/---

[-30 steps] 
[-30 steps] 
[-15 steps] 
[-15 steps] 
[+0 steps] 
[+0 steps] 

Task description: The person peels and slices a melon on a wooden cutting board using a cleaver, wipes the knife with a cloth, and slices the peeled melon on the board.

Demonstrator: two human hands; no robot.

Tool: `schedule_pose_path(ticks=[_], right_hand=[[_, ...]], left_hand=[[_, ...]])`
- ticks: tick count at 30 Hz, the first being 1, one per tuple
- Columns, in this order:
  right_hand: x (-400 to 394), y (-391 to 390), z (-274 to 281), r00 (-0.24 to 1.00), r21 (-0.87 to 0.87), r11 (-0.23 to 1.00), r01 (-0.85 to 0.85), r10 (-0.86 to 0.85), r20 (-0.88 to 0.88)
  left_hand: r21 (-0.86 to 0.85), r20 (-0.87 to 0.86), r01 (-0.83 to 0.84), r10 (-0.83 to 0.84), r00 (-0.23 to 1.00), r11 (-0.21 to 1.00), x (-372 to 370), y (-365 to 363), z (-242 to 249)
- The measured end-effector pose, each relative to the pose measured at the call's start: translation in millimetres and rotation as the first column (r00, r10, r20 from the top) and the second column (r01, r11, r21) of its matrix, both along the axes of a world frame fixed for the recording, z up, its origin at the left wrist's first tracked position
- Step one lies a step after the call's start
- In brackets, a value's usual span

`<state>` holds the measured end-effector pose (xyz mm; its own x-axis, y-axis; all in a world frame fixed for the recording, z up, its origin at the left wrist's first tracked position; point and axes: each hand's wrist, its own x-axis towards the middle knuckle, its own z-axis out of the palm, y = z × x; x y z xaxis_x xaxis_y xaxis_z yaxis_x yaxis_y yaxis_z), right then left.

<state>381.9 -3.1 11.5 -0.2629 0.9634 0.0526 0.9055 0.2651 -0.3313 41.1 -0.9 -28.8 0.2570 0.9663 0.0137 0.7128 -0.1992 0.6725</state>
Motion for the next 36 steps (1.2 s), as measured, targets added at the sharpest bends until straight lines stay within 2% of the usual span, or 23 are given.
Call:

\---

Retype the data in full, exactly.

Expected answer -
[-30 steps] 
[-30 steps] 
[-15 steps] 
[-15 steps] 
[+0 steps] 
[+0 steps] 

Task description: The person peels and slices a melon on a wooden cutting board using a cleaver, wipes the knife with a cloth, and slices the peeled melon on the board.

Demonstrator: two human hands; no robot.

Tool: `schedule_pose_path(ticks=[_], right_hand=[[_, ...]], left_hand=[[_, ...]])`
- ticks: tick count at 30 Hz, the first being 1, one per tuple
- Columns, in this order:
  right_hand: x (-400 to 394), y (-391 to 390), z (-274 to 281), r00 (-0.24 to 1.00), r21 (-0.87 to 0.87), r11 (-0.23 to 1.00), r01 (-0.85 to 0.85), r10 (-0.86 to 0.85), r20 (-0.88 to 0.88)
  left_hand: r21 (-0.86 to 0.85), r20 (-0.87 to 0.86), r01 (-0.83 to 0.84), r10 (-0.83 to 0.84), r00 (-0.23 to 1.00), r11 (-0.21 to 1.00), x (-372 to 370), y (-365 to 363), z (-242 to 249)
- The measured end-effector pose, each relative to the pose measured at the call's start: translation in millimetres and rotation as the first column (r00, r10, r20 from the top) and the second column (r01, r11, r21) of its matrix, both along the axes of a world frame fixed for the recording, z up, its origin at the left wrist's first tracked position
- Step one lies a step after the call's start
- In brackets, a value's usual span

`<state>` holds the measured end-effector pose (xyz mm; its own x-axis, y-axis; all in a world frame fixed for the recording, z up, its origin at the left wrist's first tracked position; point and axes: each hand's wrist, its own x-axis towards the middle knuckle, its own z-axis out of the palm, y = z × x; x y z xaxis_x xaxis_y xaxis_z yaxis_x yaxis_y yaxis_z), right then left.

<state>381.9 -3.1 11.5 -0.2629 0.9634 0.0526 0.9055 0.2651 -0.3313 41.1 -0.9 -28.8 0.2570 0.9663 0.0137 0.7128 -0.1992 0.6725</state>
Motion for the next 36 steps (1.2 s), as measured, targets added at the sharpest bends until straight lines stay within 2% of the usual span, or 23 are given.
Call:

Nothing further is needed for this exercise.